To do: Take every line from the records below that includes the word "parts".

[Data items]
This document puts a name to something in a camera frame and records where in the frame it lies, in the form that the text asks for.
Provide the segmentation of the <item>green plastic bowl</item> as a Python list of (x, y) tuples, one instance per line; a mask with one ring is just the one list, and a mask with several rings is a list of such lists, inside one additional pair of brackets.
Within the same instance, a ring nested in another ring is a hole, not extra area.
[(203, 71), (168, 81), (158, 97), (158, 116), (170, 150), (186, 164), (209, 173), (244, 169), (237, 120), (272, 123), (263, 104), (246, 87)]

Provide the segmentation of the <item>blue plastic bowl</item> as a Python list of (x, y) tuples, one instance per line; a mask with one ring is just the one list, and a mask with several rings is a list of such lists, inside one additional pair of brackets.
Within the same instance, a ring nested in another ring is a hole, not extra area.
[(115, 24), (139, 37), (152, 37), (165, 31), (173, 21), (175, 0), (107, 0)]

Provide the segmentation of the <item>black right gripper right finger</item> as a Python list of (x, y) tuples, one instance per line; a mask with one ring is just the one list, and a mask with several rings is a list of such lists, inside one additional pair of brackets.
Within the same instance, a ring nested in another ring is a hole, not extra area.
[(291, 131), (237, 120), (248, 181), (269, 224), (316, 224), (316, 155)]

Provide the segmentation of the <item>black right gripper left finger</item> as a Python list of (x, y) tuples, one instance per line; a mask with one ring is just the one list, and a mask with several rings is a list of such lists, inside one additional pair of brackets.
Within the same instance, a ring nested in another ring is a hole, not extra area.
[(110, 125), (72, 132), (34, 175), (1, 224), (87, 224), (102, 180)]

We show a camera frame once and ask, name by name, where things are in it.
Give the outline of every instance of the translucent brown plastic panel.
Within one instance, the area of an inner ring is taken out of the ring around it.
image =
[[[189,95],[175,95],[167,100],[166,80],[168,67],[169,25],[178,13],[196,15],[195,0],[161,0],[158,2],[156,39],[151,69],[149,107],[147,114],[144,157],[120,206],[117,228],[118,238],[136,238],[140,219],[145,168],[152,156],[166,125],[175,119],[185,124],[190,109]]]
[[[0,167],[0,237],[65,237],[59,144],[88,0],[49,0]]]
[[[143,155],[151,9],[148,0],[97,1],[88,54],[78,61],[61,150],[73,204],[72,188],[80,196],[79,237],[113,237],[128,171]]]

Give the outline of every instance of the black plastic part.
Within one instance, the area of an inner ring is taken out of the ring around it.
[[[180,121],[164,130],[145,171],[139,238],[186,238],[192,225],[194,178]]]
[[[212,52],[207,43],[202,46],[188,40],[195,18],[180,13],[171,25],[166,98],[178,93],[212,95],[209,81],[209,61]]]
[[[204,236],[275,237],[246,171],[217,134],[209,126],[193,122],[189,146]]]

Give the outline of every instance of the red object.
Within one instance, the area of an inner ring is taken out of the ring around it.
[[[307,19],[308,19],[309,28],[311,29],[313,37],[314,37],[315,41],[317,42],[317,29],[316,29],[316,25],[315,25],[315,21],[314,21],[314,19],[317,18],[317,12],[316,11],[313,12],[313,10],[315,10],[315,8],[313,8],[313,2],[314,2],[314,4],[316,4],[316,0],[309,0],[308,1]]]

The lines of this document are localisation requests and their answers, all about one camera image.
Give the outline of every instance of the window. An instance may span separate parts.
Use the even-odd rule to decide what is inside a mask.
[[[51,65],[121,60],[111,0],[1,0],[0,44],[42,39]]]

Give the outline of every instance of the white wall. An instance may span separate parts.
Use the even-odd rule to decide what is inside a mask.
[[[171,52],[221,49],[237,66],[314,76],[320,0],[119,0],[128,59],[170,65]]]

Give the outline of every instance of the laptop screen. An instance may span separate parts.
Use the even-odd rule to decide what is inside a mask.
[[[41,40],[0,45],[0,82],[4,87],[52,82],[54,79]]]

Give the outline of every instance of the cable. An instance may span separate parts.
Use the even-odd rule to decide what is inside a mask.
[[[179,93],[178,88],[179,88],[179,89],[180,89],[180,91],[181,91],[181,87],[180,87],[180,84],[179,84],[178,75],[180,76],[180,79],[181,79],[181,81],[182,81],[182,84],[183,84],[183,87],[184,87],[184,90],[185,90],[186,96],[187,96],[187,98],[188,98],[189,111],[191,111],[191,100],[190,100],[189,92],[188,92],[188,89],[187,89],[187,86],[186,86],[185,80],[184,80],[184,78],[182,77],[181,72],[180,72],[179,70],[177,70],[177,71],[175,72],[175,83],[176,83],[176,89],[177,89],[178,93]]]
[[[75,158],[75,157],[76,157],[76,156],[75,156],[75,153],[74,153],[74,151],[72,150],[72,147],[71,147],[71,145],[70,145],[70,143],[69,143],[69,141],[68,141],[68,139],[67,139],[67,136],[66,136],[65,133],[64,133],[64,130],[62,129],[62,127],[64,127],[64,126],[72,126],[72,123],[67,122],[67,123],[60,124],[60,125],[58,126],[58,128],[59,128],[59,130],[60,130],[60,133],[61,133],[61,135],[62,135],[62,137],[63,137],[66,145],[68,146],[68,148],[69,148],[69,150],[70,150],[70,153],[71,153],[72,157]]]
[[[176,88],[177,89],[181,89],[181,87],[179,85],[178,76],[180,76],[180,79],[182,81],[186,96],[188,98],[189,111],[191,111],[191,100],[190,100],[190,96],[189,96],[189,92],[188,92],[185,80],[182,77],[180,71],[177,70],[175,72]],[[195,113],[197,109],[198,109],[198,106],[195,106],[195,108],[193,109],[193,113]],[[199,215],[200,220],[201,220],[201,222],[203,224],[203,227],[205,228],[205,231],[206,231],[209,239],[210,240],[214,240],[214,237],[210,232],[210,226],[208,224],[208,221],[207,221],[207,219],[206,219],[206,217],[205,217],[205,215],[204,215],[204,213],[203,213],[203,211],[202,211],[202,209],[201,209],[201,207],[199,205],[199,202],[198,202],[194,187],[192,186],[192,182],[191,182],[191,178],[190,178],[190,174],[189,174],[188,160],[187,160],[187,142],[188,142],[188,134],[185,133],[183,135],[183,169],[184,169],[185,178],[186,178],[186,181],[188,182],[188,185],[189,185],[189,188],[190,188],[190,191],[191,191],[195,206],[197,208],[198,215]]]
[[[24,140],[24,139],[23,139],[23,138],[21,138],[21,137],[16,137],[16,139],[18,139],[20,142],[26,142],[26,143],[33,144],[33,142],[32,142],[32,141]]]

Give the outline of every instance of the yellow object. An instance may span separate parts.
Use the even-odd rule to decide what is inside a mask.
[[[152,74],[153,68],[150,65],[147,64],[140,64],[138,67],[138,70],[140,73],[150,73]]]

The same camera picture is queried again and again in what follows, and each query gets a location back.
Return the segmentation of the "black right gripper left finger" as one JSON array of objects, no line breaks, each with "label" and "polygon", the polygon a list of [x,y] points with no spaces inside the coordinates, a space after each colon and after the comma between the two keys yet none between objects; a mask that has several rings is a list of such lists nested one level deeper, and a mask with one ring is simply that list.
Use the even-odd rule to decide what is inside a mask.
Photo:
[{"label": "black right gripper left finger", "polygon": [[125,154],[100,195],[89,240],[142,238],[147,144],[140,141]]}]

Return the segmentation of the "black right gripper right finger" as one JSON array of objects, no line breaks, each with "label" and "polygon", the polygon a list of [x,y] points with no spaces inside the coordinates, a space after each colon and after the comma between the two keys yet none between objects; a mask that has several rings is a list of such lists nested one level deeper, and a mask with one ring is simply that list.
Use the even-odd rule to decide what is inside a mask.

Written solution:
Give the outline of every instance of the window. An instance may span separate parts.
Give the outline of every instance of the white wall. An instance may span separate parts.
Give the outline of every instance of the laptop screen. An instance may span separate parts.
Give the outline of every instance of the cable. An instance may span separate parts.
Give the outline of every instance of the yellow object. An instance may span separate parts.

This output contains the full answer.